= Mór Muman =

Mór Muman or Mór Mumain (Mór Mhumhan) is a figure from early Irish literature who is said to have been a queen of Munster and daughter of king Áed Bennán. Her name means "the Great Mother" and the province of Munster (An Mhumhain) is named after her. She is believed to be a euhemerised mother goddess and sovereignty goddess of the province, particularly of the Eóganachta. Mór Muman "personifies the land of Munster" and "the sovereignty of the region". She is also known as Mugain and may be the same figure as Anu and the Morrígan.

==Traditions==
The Irish-language tale Mór Muman 7 Aided Cuanach meic Ailchine ("Mór Muman and the death of Cuanu mac Ailchine") is found in the Book of Leinster. It is suggested that it dates from the 10th century or earlier. According to this tale, Mór was placed under an enchantment and went mad. She wandered Ireland for two years before she came to Cashel and the court of King Fíngen mac Áedo Duib. Fingen eventually slept with her, and her memory returned. In the morning, Fingen gave her the queen's robe and brooch, and put aside his current queen, daughter of the king of the Deisi, and put Mór in her place as she was of better blood. The Metrical Dindshenchas say of Fingen and Mór:Best of the women of Inis Fail
is Mór daughter of Áed Bennan.
Better is Fingen than any hero
that drives about Femen.

When Fingen died, the story says, Mór Muman married Cathal mac Finguine. Unfortunately, the collector of this tale mistook this Cathal for his great-grandfather, Cathal mac Áedo.

A similar tale is told of Mis, who gave her name to the Slieve Mish Mountains and who may be the same figure as Mór. Mis is said to have gone mad and to have lived as a wild woman in the mountains. She recovers after befriending and sleeping with a harper named Dubh Rois. These tales may be based on the common motif of the loathly lady, whereby the goddess of sovereignty appears as a hag until kissed by the rightful king, whereupon she becomes a beautiful young woman.
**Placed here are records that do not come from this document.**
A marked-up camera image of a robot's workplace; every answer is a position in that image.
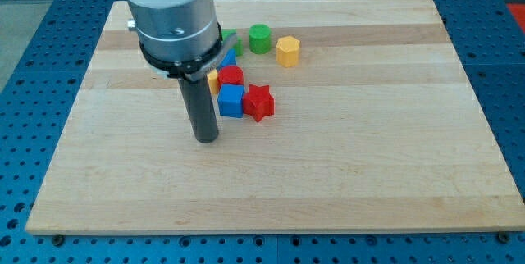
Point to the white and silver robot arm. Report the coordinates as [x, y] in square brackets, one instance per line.
[181, 38]

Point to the red star block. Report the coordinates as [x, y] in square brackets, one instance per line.
[258, 102]

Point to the yellow heart block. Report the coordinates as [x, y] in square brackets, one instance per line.
[213, 82]

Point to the green star block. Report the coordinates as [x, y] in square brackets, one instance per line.
[238, 47]

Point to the blue cube block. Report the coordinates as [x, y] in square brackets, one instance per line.
[230, 100]

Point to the red cylinder block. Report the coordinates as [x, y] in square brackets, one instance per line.
[231, 74]

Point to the blue block behind rod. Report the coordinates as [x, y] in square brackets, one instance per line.
[229, 59]

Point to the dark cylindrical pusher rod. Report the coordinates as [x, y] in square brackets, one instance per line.
[200, 109]

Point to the yellow hexagon block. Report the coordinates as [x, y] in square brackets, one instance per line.
[287, 51]

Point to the green cylinder block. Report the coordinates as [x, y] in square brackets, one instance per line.
[260, 39]

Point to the wooden board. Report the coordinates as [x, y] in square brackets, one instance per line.
[376, 130]
In another tale, Mór and her husband Lear land in Ireland at the Dingle Peninsula and make their home at Dunmore Head (Dún Mór, meaning "Dún" the Irish for fort and "Mór" the Irish for Big, possibly meaning "Mór's hillfort"). One day, Mór climbs to the top of Mount Eagle to see the land in which she dwells. However, she is 'taken short' and squats to relieve herself. The ravines that cut through the mountains of Munster are said to have resulted from Mór's great streams of urine. This motif of a goddess creating the landscape is found in many ancient tales. At the foot of the mountain is a place called Tivoria or Tigh Mhóire ("Mór's house").

As a divinity, Mór Muman is believed to be identical with Mugain, and to include features of Medb and the Morrígan. She is sometimes referred to simply as Mumain, making her association with the land of Munster (Irish, Mumu) explicit.

The death of Mór Muman ingen Áedo Bennáin is recorded by the Annals of Ulster under the year 632 and by the Annals of Tigernach for 636.

Mór's sister, Ruithchern, is also thought to represent the sovereignty goddess. She was the protagonist of the lost story Aithed Ruithcherne la Cuanu mac Cailchin (The killing of Ruithchern by Cuanu mac Ailchine).